Saved entries:
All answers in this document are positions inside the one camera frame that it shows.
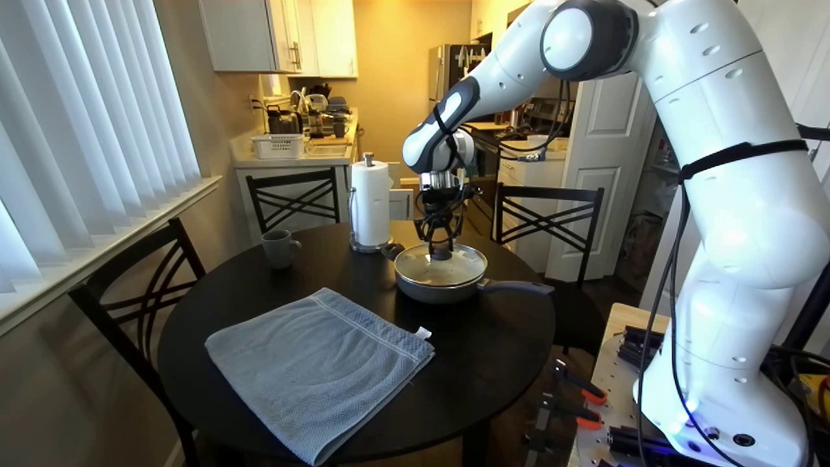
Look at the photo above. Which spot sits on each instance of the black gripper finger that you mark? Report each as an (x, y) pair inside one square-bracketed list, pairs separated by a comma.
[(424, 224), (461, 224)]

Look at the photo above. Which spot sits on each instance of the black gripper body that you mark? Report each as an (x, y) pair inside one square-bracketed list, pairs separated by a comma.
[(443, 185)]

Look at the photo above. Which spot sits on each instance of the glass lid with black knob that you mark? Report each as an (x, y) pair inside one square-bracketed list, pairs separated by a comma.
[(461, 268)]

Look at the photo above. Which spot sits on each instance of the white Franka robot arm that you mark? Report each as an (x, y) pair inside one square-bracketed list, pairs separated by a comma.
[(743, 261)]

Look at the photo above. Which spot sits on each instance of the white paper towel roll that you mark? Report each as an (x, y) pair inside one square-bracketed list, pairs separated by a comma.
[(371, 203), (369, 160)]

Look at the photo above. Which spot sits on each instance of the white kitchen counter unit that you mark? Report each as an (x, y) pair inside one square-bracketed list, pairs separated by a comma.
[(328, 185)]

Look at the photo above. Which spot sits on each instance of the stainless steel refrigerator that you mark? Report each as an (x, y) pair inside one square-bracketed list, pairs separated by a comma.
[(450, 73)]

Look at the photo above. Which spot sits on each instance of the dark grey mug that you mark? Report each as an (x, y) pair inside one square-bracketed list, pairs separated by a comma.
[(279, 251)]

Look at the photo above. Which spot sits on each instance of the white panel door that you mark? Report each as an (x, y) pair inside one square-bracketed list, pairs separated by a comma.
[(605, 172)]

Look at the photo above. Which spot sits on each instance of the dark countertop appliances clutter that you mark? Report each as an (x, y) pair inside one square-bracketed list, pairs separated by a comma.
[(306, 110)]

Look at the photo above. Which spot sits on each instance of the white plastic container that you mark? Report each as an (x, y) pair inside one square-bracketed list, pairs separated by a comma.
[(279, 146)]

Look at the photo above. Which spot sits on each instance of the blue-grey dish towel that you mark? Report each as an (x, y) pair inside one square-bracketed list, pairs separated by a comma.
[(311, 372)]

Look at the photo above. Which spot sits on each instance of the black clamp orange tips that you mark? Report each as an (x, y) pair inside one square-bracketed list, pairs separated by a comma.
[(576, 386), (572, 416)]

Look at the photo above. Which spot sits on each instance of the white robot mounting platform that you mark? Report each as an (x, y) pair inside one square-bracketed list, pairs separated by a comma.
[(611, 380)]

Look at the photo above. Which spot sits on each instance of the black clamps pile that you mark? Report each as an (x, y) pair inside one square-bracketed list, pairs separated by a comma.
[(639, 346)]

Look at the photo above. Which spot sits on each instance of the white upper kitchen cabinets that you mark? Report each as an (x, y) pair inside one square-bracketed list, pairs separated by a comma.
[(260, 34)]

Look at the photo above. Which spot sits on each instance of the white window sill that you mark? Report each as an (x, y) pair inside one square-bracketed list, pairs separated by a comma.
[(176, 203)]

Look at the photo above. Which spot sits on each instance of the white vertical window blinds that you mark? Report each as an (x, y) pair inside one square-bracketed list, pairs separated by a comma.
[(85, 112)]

--

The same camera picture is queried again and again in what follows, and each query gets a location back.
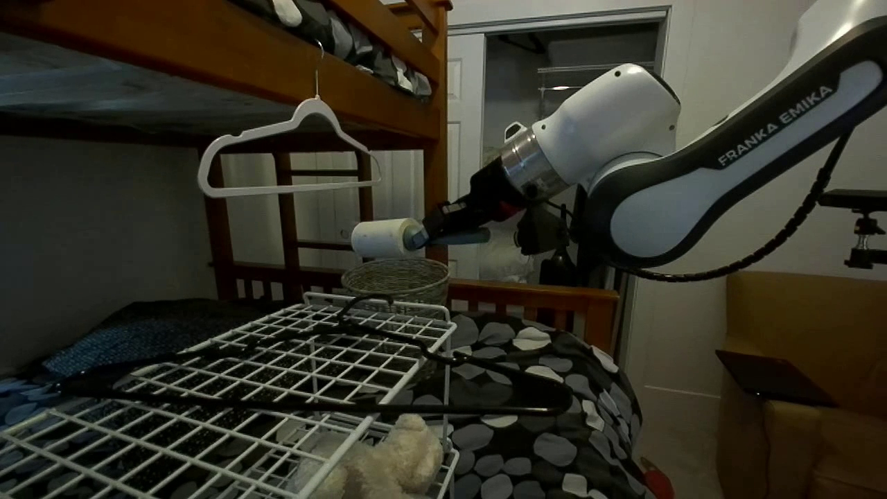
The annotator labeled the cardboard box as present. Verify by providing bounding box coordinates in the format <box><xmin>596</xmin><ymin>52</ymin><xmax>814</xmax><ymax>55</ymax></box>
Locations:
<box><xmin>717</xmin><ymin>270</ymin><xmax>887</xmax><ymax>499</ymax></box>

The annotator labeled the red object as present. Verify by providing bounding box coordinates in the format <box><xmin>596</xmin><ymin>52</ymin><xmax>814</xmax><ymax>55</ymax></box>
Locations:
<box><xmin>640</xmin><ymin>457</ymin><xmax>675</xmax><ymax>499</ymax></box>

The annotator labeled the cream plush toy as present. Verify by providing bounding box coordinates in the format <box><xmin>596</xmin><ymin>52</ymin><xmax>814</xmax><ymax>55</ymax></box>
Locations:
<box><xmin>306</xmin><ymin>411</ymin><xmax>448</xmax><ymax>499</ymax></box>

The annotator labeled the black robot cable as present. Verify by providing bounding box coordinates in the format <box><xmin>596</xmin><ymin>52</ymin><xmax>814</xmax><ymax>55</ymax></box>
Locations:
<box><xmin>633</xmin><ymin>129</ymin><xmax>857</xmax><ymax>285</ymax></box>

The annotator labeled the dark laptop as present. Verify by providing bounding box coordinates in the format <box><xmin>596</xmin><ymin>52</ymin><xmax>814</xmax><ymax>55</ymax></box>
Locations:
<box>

* WORK REQUIRED
When a line above includes the word "camera", please list that line.

* REPLY
All answers in this document are positions inside the one camera frame that it shows.
The same camera picture is queried again and again in what follows, and each query gets a location back.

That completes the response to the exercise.